APS has the biggest potential effect on pregnancy. It’s associated with miscarriage, premature birth and lower-than-normal birth weight. It can also lead to pre-eclampsia – a serious condition marked by high blood pressure. If not treated, pre-eclampsia can cause serious, potentially fatal[link to abortion story] complications for both the woman and fetus.
An APS pregnancy needs close monitoring by a rheumatologist and an experienced high-risk pregnancy team. With the right care, about 80% of women with APS will have a healthy baby and 60% will have a complication-free pregnancy.

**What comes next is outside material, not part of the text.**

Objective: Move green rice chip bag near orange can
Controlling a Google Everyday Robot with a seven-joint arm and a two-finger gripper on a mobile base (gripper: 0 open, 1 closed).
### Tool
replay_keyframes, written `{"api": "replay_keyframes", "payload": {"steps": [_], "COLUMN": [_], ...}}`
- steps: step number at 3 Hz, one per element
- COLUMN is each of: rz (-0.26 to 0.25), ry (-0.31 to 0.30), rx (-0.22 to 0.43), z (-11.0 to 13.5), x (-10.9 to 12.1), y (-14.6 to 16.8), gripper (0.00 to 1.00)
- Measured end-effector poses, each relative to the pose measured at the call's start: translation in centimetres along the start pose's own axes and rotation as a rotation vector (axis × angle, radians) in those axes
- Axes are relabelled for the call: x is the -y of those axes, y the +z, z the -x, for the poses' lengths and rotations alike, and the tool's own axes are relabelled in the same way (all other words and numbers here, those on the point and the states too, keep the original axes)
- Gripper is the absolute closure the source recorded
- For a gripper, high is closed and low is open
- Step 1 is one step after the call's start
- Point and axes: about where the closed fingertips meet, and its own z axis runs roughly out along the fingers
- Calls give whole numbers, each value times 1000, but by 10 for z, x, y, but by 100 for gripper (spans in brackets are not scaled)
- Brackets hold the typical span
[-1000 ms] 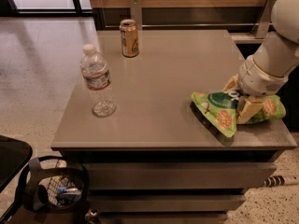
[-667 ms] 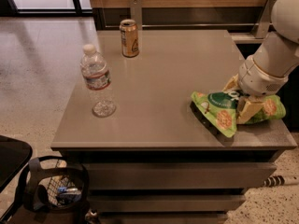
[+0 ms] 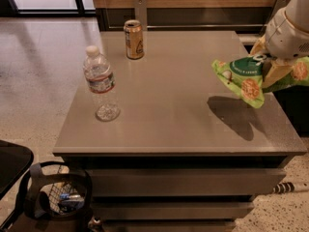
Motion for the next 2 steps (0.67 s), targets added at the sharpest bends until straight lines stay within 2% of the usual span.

You’re considered high-risk even if you test positive for antiphospholipid antibodies but don’t have full-blown APS. The antibodies make the fetus more vulnerable to neonatal lupus syndrome and congenital heart block, which interferes with electrical signals in the heart. The fetus may be screened by echocardiogram for heart block starting at about 16 weeks of pregnancy. Screening is controversial, though, because it may pick up signals that aren’t serious and lead to unnecessary and potentially harmful treatments. Be sure to discuss the pros and cons with your doctor.
Are Arthritis Meds Safe?
One of the greatest concerns about pregnancy is whether it’s safe to continue or start arthritis medications. Reliable data has long been lacking, and many patients – and providers – choose to stop all antirheumatic drugs, despite potential harm from uncontrolled inflammation. The American College of Rheumatology (ACR) has evaluated the research on drug safety and pregnancy and recommends the following for pregnant women and for men before conception or whose sexual partner is pregnant:
Safe Meds for Women
- Low-dose corticosteroids (less than 20 mg)

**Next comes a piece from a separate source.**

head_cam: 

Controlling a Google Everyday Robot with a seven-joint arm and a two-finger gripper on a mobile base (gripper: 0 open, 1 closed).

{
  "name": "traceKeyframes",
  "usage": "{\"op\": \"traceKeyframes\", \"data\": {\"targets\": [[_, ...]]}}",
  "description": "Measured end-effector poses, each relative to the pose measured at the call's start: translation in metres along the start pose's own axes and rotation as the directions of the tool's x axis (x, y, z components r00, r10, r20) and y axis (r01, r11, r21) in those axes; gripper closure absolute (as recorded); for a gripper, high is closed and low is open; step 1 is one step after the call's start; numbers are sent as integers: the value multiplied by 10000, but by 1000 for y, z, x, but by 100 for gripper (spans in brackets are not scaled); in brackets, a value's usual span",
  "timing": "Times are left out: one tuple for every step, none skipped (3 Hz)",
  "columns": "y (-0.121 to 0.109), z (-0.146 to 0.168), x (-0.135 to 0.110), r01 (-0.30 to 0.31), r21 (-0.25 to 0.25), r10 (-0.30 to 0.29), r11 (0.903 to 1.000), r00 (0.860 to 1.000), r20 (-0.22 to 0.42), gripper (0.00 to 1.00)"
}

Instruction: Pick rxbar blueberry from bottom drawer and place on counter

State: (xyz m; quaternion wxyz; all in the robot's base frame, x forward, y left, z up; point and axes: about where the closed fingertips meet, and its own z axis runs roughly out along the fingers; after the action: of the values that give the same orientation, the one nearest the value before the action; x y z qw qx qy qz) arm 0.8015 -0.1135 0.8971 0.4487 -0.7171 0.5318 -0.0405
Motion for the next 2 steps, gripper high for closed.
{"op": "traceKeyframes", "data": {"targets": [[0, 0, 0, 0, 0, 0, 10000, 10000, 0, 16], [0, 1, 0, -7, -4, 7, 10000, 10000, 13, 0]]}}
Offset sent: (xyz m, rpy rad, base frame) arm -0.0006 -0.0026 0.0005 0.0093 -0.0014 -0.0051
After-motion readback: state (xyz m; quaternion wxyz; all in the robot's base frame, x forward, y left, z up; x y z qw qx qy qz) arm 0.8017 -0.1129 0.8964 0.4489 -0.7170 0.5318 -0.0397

- Cyclosporine (Blood pressure should be monitored.)
- Nonsteroidal anti-inflammatories (NSAIDs) through the first and second trimesters; discontinue in third trimester
- Tumor necrosis factor (TNF) blocker certolizumab pegol (Cimzia)
- TNF blockers infliximab (Remicade), etanercept (Enbrel), adalimumab (Humira) and golimumab (Simponi, Simponi Aria) through the first and second trimesters; discontinue in third trimester
Unsafe Meds for Women
- Cyclophosphamide (Stop three months before trying to conceive; can cause severe, life-threatening birth defects.)

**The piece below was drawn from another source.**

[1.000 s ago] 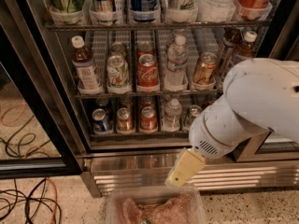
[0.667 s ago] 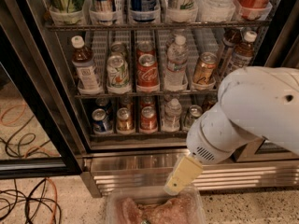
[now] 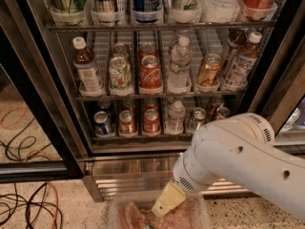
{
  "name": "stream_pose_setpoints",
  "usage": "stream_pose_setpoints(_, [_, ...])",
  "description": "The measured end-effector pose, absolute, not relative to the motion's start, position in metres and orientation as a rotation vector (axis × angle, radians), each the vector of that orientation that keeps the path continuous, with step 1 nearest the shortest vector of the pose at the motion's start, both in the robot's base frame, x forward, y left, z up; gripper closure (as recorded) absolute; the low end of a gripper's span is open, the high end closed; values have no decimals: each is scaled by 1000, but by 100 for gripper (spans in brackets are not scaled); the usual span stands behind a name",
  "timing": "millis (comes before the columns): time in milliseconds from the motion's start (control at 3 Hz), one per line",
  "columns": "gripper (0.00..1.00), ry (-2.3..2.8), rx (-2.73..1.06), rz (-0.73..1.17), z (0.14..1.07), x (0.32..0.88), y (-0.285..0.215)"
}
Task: Pick pepsi can from bottom shelf of fridge
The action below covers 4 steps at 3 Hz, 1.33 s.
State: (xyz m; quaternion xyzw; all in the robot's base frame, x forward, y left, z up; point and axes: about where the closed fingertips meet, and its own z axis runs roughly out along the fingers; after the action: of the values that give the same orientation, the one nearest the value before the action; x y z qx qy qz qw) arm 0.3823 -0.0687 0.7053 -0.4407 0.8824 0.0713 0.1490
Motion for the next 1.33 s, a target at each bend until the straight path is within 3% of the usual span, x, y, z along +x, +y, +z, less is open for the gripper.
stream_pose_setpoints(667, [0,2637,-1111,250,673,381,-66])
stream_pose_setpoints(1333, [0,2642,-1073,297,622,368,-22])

- Leflunomide (Your doctor may give you a drug to flush leflunomide from your body.)
- Methotrexate (Stop one to three months before trying to conceive; take 5 mg folic acid a day.)
- Mycophenolate mofetil (Stop more than six weeks before trying to conceive.)
- Biologics anakinra (Kineret), belimumab (Benlysta), abatacept (Orencia), tocilizumab (Actemra), secukinumab (Cosentyx), ustekinumab (Stelara) (Stop when you become pregnant.)
- Rituximab (Stop when you become pregnant unless otherwise directed by your doctors.)
- Apremilast (Otezla), baricitinib (Olumiant), tofacitinib (Xeljanz, Xeljanz XR) (Too little data is available for a recommendation, but some evidence suggests these may be harmful.)
Safe Meds for Men
- TNF blockers
Possibly Safe for Men
- Celecoxib (Celebrex)
- Mycophenolate mofetil
- Mycophenolic acid
Unsafe Meds for Men
- Cyclophosphamide (discontinue 12 weeks before trying to conceive)
- Thalidomide (discontinue 4 weeks before trying to conceive)
These recommendations should spark a healthy dialogue between you, your rheumatologist and obstetrician. They don’t apply to everyone, and evidence for some recommendations is limited. Weigh the known pros and cons carefully while also giving serious consideration to your own feelings and values.